Tonight's Poet Corner: No Other Option

No Other Option
by Belinda Roddie

Mother, you expected the aesthetic
of the prosthetic to be smoother,
leaner, meaner, and more efficient.
You shift on one hip and take trips
to the bathroom, where you debate
a veneer for your mirror. Father,

you felt sick to your stomach when
the cold, slick knife made its way
into her dull, muted flesh. The death
of the tissue was a brand new testament
to you and your wife: Chapter Sixty
in your book of epiphanies, and mortality.
Ah, the pining magenta-rimmed nostalgia
of another baby boomer amputee.

And I, I find solace in deshelling
clams for dinner, prying soft white
and gray bodies from their cold attached
homes. I deshell and deshell and deshell
them in a kitchen packed with appliances
older than I am - jarred heirlooms more
resilient than I am, bird blue and lime green

and gold. Those sad little gastropods do not
have limbs to worry about losing; only
the puckering air of a 1990's Frigidaire.

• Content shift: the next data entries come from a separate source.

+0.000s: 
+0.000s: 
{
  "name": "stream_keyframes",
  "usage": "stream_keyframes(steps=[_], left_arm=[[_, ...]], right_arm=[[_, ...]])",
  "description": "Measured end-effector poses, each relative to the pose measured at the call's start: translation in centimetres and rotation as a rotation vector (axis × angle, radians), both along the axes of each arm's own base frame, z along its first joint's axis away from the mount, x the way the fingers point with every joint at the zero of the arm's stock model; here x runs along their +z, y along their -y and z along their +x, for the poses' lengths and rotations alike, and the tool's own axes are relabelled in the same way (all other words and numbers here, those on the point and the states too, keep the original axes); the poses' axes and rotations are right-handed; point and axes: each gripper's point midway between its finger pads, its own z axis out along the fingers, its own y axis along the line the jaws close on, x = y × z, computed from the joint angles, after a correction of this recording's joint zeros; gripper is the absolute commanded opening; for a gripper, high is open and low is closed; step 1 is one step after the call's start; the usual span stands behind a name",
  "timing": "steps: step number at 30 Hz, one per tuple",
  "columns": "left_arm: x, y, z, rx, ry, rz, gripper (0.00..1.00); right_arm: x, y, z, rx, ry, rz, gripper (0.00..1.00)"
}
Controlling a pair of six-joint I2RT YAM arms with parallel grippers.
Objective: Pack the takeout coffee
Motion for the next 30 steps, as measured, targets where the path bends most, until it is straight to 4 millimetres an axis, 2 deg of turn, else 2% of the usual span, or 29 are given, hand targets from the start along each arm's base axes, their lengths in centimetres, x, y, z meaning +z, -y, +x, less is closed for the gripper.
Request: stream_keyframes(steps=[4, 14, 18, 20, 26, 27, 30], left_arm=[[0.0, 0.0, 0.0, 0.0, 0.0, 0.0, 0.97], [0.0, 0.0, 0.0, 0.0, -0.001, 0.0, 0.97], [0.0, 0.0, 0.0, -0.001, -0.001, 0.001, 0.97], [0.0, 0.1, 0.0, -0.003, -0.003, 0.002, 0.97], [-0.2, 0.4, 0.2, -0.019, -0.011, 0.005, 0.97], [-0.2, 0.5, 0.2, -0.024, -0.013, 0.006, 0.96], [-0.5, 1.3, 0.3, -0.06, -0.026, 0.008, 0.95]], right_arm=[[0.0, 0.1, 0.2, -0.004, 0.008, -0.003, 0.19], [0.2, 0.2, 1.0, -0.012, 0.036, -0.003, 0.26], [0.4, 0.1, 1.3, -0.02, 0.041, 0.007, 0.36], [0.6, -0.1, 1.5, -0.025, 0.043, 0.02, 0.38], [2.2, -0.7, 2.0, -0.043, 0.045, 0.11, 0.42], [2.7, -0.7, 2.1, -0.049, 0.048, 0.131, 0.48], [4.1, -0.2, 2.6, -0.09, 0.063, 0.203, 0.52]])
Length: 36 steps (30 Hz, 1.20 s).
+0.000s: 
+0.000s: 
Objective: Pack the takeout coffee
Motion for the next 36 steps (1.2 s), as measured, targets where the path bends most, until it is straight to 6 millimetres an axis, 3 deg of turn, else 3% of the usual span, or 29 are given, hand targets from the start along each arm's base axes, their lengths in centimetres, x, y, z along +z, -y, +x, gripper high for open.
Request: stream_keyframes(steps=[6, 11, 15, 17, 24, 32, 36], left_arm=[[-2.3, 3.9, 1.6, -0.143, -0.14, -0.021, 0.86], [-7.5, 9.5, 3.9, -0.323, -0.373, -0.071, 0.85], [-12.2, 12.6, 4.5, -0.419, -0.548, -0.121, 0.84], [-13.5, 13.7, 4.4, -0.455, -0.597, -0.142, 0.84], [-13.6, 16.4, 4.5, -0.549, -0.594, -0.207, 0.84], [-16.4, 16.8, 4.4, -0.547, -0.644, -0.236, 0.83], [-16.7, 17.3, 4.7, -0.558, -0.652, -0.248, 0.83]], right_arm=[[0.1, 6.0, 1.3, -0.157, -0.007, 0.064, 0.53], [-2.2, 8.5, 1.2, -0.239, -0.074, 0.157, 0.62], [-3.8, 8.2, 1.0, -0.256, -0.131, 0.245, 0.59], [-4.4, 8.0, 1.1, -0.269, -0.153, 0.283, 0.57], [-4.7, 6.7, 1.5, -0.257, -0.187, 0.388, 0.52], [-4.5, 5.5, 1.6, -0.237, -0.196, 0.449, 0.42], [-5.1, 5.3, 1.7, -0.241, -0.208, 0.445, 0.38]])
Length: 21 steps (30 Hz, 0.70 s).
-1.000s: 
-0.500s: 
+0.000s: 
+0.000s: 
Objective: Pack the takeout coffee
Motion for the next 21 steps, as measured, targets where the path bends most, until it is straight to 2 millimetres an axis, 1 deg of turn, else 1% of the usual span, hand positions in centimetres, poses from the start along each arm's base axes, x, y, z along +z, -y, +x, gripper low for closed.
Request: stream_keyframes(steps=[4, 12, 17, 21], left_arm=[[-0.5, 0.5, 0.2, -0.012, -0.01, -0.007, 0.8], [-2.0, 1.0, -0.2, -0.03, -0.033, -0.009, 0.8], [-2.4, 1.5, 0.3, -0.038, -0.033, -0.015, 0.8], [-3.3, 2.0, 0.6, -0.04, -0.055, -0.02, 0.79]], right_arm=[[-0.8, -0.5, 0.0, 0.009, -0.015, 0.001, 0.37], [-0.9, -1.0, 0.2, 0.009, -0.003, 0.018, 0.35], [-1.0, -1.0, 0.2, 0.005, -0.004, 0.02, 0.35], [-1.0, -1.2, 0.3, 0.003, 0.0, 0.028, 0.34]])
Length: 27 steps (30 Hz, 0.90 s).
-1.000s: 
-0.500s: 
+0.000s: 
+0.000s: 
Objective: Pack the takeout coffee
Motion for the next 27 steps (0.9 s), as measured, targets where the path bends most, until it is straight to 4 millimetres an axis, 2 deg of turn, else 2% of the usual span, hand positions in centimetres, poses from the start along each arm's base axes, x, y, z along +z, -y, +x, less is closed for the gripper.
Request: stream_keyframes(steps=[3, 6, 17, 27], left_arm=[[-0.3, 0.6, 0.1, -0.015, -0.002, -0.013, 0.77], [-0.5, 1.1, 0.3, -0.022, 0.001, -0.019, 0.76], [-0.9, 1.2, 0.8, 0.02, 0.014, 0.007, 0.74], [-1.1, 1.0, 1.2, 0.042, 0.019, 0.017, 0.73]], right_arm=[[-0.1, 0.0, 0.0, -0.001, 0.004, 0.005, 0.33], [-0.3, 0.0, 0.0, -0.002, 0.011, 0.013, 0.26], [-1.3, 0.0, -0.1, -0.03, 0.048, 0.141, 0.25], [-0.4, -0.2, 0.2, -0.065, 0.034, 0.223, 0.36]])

I will eat with you, Father - and Mother,
here is your wine. I won't comment on
your artificial bones as we dine. In a
room full of dead silver and long-stemmed
glasses never drunk from, I feel sealed
in the wood of cabinets, like amber peeled
in shaved curls from the backyard tree. Mother,

tell me what it was like to be under anesthesia.
Did you dream of growing wings instead of
bee stings, prickling needles and blades
scraping away at your epidermal decay? You
are sick no longer - poor woman. She would
sooner melt her pearls in a bowl than let
the body take second place to the soul.